Исследовано 136 образцов крови давностью от 2 мес до 1 года 2 мес. Группа Hp диагностирована во всех образцах. Независимо от давности пятен крови подвижность фракций Hp в вытяжках крови всегда соответствовала подвижности фракций Hp сыворотки жидкой крови. Интенсивность фракций Hp по мере старения пятен крови уменьшалась и к 1 году фракции Hp 2-2 и Hp 2-1, как правило, были едва заметны, особенно в тех вытяжках, которые имели повышенную вязкость (кровь на марле).

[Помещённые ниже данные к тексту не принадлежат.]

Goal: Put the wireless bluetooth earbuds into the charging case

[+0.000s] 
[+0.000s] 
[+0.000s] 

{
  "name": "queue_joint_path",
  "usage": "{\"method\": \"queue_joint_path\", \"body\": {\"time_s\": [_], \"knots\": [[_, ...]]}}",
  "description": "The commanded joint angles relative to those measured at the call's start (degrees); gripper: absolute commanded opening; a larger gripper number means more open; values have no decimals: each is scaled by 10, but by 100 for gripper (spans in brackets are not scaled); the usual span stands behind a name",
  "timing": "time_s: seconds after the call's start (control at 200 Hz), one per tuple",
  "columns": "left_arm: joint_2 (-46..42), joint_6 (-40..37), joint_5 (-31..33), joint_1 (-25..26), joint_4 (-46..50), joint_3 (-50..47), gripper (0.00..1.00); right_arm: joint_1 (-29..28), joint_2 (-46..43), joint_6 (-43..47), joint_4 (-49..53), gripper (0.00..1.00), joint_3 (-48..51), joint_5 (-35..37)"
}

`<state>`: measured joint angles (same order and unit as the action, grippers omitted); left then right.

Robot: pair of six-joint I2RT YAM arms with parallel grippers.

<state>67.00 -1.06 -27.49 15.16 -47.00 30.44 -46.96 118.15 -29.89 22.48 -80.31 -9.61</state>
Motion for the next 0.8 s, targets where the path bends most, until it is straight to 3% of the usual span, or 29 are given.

Предметы-носители не оказывали влияния на растворимость пятен крови и переход комплекса Hp — Hb в вытяжку.

Заключение

Экстрагирование крови из пятен буфером, содержащим 5,7 М мочевины, увеличивает переход комплекса Hp — Hb из пятен крови в вытяжку, но в то же время часто приводит к желеобразованию, которое препятствует определению групп Hp.

Установлено, что предварительное пропитывание пятен крови буфером, содержащим 1,5 М мочевины, стабилизирует белки крови и последующее экстрагирование крови из пятен на хлопчатобумажной и полушерстяной материи, драпе, мешковине, ацетатном и натуральном шелке, нейлоне, дедероне и древесине буфером, содержащим 8М мочевины, желеобразованием не сопровождается. Это позволило определить группу Hp в пятнах крови давностью до 1 года 2 мес (срок наблюдения) на перечисленных выше предметах-носителях.

Вытяжки из пятен крови давностью более 6 мес на марле были вязкими и определение групп Hp в них было связано с большими трудностями. В связи с этим кровь для определения групп Hp мы рекомендуем высушивать не на марле, а на хлопчатобумажной материи.

Высушивание крови и старение пятен не влияют на подвижность «стандартных фракций» Hp.

¹ Судебно-медицинская экспертиза, 1972, №2, с. 31.